WHAT NEEDS TO BE DONE: All lines holding the word "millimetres" are to be copied from the records beneath.

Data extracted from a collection
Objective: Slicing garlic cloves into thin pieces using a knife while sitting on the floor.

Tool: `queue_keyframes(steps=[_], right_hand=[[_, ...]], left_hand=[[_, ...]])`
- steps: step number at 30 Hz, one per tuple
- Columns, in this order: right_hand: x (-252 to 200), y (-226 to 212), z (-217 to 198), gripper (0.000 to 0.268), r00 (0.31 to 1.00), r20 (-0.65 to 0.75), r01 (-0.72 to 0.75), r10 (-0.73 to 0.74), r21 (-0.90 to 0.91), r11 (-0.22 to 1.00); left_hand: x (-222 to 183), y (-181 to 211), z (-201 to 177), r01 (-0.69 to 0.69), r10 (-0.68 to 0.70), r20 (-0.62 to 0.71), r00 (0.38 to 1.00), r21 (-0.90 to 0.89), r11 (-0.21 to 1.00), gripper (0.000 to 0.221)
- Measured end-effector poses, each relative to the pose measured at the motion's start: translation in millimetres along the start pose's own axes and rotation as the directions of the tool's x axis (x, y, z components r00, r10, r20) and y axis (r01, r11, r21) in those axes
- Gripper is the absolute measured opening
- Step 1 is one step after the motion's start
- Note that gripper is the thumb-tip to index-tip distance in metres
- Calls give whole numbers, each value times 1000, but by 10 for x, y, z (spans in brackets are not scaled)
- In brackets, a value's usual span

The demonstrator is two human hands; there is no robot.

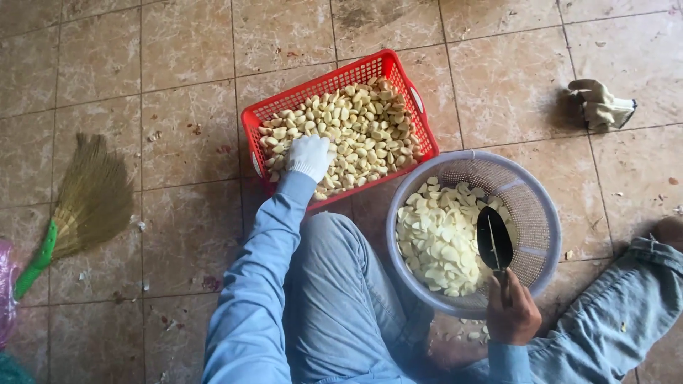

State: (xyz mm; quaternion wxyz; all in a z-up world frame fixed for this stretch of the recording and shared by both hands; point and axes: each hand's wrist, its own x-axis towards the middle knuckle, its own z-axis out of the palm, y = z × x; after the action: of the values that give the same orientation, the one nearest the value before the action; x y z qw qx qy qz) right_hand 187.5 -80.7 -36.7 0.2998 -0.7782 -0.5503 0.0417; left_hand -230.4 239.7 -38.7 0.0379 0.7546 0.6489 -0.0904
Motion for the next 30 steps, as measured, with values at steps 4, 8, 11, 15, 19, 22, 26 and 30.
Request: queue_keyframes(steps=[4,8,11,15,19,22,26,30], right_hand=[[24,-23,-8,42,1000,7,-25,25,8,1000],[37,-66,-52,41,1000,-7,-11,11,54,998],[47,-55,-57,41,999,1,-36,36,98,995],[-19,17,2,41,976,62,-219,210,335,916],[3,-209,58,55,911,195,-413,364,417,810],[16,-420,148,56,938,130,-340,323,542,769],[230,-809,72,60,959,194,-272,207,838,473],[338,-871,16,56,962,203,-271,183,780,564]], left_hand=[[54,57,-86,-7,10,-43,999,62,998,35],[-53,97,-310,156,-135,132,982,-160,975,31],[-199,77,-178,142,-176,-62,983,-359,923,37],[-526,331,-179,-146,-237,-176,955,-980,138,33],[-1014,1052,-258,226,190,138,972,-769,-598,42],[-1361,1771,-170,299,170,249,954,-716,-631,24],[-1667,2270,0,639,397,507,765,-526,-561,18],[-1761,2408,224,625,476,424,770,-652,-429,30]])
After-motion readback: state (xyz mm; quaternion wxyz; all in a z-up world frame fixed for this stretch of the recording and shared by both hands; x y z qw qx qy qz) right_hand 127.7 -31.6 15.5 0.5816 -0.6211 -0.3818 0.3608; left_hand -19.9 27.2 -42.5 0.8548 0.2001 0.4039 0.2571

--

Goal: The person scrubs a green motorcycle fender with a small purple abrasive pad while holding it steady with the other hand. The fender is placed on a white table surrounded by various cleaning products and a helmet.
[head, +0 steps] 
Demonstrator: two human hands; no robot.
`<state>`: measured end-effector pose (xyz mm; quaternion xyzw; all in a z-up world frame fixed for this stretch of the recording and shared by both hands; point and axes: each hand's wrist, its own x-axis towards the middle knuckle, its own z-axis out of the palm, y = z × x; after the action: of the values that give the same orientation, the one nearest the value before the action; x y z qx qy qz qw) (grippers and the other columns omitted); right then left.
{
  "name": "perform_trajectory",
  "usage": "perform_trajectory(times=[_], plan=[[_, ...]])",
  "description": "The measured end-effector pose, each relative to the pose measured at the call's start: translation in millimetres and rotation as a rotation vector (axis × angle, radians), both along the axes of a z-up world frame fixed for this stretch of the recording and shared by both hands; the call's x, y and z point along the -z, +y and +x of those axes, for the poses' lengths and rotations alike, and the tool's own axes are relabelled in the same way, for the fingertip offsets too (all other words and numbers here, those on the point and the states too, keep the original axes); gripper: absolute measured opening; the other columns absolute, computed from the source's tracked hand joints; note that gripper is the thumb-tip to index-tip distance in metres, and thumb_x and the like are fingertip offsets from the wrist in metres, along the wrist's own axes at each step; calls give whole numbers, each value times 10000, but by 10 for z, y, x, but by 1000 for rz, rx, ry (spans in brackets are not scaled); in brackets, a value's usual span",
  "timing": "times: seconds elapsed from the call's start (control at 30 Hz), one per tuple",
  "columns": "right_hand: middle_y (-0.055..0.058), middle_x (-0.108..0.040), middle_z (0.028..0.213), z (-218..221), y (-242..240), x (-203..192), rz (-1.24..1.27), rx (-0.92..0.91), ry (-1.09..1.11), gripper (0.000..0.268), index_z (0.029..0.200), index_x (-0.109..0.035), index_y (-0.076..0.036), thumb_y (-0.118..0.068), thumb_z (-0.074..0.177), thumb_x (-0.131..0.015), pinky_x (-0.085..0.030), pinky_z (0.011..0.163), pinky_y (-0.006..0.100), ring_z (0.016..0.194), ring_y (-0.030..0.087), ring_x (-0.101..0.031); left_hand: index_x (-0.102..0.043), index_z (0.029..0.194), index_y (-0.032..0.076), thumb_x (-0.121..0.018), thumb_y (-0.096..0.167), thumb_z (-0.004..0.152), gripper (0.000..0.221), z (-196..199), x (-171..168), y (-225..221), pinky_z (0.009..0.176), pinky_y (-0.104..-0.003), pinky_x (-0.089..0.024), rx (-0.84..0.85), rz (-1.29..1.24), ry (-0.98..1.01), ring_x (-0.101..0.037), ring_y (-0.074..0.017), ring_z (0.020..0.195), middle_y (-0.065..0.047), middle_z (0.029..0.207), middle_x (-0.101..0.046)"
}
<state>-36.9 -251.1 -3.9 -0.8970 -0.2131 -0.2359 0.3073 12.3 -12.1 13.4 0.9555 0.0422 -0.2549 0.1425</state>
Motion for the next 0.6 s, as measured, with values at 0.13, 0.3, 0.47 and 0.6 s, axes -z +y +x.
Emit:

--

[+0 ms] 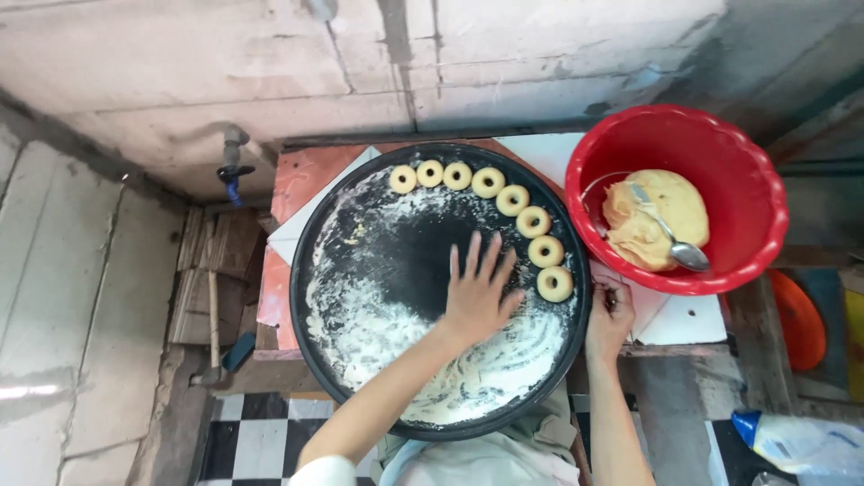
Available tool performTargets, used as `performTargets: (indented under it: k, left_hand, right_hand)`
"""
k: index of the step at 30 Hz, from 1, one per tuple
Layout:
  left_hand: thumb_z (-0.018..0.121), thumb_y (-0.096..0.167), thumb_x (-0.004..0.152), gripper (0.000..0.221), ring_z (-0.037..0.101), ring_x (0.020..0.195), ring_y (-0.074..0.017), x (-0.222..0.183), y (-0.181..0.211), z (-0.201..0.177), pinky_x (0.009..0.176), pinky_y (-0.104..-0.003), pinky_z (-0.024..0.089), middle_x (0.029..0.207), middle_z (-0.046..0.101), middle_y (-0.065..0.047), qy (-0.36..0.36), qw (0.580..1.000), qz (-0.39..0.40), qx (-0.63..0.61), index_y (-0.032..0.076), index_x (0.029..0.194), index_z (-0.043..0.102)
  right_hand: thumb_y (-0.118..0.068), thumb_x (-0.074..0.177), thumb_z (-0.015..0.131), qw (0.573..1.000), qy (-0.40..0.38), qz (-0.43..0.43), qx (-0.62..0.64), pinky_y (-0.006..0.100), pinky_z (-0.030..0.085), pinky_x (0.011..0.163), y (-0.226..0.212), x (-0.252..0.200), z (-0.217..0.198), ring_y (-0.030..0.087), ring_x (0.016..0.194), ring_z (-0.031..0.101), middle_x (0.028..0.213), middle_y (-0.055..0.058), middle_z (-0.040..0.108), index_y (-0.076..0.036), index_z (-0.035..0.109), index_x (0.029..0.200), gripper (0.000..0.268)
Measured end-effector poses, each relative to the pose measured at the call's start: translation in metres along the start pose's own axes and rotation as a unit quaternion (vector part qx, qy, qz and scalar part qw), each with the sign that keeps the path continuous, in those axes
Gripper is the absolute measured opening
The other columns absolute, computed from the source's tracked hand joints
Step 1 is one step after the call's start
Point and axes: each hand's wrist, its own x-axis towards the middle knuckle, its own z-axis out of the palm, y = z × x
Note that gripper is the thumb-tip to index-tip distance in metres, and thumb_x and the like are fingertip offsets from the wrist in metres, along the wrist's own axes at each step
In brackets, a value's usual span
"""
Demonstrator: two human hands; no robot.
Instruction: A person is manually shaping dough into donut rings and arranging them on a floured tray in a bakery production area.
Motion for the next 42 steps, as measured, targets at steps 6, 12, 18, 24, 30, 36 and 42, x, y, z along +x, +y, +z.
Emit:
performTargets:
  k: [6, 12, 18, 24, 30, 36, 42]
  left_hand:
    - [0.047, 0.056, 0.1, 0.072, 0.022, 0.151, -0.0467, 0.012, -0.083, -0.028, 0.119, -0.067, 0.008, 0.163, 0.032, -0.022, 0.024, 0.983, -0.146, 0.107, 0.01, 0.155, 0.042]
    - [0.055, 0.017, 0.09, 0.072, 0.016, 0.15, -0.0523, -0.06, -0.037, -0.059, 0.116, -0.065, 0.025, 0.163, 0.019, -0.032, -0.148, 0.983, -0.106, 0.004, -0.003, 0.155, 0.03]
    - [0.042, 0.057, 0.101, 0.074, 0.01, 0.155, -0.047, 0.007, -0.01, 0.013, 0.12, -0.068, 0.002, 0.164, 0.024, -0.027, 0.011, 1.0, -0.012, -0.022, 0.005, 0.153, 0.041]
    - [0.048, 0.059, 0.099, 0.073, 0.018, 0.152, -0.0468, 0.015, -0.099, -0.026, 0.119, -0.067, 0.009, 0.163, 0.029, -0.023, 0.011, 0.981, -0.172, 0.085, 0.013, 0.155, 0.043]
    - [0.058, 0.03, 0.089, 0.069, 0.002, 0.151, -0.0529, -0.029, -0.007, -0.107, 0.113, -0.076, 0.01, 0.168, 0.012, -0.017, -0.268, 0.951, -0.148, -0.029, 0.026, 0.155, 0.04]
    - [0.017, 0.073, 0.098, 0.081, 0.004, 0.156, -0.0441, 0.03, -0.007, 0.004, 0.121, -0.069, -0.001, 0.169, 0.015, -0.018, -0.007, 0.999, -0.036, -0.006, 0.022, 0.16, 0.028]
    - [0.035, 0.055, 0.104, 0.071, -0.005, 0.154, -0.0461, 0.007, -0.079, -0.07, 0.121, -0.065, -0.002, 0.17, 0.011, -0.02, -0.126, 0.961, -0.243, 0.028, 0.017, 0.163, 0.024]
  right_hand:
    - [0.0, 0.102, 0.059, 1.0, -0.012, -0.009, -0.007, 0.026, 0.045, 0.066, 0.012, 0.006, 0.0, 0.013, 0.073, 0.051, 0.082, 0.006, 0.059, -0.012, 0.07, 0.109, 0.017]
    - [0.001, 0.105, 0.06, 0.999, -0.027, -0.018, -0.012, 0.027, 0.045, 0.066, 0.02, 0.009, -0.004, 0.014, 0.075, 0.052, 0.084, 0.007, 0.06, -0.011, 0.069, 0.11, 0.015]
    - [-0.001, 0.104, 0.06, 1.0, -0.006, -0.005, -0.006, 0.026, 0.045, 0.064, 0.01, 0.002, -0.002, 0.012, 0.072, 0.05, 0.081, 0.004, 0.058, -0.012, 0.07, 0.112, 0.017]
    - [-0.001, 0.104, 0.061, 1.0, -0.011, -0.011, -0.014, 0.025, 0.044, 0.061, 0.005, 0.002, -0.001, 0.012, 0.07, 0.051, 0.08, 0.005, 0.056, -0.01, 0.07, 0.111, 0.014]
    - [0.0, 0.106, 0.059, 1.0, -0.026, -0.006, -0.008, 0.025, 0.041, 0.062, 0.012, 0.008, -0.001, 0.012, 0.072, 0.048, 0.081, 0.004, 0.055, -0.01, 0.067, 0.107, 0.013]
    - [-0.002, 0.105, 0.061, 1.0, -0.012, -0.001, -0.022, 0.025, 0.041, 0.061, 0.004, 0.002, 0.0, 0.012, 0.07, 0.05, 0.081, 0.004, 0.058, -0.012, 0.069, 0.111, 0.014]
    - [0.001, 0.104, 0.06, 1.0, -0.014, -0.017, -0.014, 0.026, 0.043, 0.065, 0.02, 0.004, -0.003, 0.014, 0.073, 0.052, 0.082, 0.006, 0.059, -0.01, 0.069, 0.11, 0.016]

TASK SOLUTION:
- Measured end-effector poses, each relative to the pose measured at the motion's start: translation in millimetres along the start pose's own axes and rotation as the directions of the tool's x axis (x, y, z components r00, r10, r20) and y axis (r01, r11, r21) in those axes
  "description": "The measured end-effector pose, each relative to the pose measured at the call's start: translation in millimetres and rotation as a rotation vector (axis × angle, radians), both along the axes of a z-up world frame fixed for this stretch of the recording and shared by both hands; the call's x, y and z point along the -z, +y and +x of those axes, for the poses' lengths and rotations alike, and the tool's own axes are relabelled in the same way, for the fingertip offsets too (all other words and numbers here, those on the point and the states too, keep the original axes); gripper: absolute measured opening; the other columns absolute, computed from the source's tracked hand joints; note that gripper is the thumb-tip to index-tip distance in metres, and thumb_x and the like are fingertip offsets from the wrist in metres, along the wrist's own axes at each step; calls give whole numbers, each value times 10000, but by 10 for z, y, x, but by 1000 for rz, rx, ry (spans in brackets are not scaled); in brackets, a value's usual span",

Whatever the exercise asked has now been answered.